**EXERCISE**
Determine which lines of the records include the word "provide", and copy them.

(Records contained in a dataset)
-=-=-

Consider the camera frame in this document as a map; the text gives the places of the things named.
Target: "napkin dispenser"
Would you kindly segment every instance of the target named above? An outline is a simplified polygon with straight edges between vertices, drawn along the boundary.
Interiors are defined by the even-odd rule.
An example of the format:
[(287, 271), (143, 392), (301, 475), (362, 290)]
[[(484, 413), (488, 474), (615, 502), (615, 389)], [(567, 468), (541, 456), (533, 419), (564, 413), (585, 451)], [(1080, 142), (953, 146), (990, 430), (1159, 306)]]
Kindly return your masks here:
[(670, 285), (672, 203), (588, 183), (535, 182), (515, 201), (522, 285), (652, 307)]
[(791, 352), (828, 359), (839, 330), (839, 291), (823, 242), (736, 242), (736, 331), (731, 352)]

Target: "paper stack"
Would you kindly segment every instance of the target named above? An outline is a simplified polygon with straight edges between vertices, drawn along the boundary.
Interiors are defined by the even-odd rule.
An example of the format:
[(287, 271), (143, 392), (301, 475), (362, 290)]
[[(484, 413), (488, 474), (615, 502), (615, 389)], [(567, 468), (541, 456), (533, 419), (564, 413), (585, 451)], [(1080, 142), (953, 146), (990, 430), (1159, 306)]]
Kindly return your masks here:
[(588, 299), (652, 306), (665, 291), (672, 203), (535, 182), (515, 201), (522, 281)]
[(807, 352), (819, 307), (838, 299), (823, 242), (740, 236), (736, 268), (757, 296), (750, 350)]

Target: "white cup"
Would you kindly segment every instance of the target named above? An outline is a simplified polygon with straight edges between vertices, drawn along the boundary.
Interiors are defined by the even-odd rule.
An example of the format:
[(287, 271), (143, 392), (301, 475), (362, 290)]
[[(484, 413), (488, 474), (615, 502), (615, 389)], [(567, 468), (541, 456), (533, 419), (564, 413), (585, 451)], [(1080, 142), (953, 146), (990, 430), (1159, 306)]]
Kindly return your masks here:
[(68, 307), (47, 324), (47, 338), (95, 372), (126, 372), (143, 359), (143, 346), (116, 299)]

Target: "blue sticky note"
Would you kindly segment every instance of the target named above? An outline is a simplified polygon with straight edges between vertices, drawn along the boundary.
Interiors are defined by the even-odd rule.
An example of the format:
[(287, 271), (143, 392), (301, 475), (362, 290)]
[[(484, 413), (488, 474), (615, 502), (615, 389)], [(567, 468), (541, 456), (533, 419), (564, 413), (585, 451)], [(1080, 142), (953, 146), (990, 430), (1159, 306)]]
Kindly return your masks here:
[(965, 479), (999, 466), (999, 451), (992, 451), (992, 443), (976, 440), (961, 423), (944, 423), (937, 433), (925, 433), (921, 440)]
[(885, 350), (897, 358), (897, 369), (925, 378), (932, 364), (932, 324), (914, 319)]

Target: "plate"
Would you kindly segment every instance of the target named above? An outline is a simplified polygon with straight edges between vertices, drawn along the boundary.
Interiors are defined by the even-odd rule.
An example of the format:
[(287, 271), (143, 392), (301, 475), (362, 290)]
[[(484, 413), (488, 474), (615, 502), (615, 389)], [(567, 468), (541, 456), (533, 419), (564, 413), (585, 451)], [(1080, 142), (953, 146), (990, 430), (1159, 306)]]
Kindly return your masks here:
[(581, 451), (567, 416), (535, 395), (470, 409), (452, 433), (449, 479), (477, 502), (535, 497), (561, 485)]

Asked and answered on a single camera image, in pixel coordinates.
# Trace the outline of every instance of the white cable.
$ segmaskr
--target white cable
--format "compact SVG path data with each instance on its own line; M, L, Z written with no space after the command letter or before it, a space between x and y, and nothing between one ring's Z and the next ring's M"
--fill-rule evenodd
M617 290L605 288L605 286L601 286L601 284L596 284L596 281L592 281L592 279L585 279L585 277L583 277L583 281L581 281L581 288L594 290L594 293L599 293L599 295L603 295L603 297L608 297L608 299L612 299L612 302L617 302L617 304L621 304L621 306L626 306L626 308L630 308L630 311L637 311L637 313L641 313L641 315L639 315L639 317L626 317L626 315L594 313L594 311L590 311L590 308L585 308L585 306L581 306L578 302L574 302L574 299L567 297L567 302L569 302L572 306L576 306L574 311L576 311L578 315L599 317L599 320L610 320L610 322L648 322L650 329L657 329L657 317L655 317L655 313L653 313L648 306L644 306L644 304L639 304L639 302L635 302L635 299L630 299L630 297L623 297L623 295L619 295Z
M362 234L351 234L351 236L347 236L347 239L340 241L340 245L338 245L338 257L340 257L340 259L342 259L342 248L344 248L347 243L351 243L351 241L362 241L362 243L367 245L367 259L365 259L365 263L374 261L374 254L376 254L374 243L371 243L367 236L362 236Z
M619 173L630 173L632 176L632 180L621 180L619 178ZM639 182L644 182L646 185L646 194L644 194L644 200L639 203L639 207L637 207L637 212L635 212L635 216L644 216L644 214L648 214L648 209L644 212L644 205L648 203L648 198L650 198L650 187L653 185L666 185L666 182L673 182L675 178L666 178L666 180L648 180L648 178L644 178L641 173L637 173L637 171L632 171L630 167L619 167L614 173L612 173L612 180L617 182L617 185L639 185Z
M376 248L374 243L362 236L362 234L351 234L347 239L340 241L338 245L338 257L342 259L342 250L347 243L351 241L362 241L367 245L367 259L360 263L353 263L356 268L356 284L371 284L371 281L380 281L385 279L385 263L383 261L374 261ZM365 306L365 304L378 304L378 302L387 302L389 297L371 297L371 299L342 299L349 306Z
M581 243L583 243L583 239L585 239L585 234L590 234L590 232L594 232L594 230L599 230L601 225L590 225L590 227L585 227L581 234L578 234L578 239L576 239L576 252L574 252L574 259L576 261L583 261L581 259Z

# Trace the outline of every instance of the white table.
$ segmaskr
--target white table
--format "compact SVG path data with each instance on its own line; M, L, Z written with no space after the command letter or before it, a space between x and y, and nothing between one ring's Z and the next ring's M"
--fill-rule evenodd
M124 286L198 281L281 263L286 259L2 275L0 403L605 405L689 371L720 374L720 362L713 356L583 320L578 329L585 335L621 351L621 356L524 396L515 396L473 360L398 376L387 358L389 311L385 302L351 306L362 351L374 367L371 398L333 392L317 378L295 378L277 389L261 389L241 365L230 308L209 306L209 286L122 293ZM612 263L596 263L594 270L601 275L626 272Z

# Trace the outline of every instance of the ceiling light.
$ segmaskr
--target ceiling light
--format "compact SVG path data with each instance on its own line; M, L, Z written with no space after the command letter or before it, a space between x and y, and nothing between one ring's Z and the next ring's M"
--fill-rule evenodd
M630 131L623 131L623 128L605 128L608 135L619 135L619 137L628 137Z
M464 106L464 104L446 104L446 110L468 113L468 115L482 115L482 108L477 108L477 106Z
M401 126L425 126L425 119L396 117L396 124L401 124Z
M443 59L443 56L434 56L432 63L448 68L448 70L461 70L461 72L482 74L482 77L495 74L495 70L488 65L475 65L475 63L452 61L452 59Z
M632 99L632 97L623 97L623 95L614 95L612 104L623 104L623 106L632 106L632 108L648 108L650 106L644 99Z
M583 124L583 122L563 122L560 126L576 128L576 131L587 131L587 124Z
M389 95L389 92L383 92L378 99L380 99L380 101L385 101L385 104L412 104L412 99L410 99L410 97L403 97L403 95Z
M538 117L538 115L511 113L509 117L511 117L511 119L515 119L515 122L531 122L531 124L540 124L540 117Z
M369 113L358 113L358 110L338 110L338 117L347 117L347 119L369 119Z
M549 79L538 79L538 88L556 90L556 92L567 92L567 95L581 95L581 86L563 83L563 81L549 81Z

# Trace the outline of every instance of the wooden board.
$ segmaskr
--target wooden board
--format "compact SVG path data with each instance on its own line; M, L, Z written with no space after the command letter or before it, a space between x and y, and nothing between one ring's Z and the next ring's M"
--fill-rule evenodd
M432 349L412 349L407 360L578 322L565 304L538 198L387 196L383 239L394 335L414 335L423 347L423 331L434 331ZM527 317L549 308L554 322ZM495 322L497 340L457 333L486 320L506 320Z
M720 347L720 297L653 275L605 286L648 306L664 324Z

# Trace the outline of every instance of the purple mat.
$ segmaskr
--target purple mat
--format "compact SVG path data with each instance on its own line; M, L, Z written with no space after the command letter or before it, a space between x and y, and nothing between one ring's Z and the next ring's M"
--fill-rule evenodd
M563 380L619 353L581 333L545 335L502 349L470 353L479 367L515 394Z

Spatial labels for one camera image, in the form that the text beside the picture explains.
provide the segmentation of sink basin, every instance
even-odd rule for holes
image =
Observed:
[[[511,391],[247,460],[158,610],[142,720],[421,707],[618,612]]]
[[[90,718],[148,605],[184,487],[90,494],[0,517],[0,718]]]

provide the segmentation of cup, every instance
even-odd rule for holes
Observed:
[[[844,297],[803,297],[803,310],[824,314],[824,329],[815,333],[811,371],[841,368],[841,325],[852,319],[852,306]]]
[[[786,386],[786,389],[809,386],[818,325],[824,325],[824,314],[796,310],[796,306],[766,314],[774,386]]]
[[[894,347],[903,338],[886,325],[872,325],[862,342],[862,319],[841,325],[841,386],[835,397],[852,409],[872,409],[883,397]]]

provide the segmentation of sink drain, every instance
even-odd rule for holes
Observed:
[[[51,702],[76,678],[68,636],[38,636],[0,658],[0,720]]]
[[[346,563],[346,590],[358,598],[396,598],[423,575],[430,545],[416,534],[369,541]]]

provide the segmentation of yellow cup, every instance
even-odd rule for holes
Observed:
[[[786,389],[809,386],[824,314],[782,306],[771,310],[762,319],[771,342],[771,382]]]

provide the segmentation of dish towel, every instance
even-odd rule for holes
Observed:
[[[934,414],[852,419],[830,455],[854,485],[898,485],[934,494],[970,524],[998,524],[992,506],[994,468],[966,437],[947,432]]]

-=-=-

**ANSWER SECTION**
provide the segmentation of sink basin, every instance
provide the segmentation of cup, every instance
provide the segmentation of sink drain, every instance
provide the segmentation of yellow cup, every instance
provide the segmentation of dish towel, every instance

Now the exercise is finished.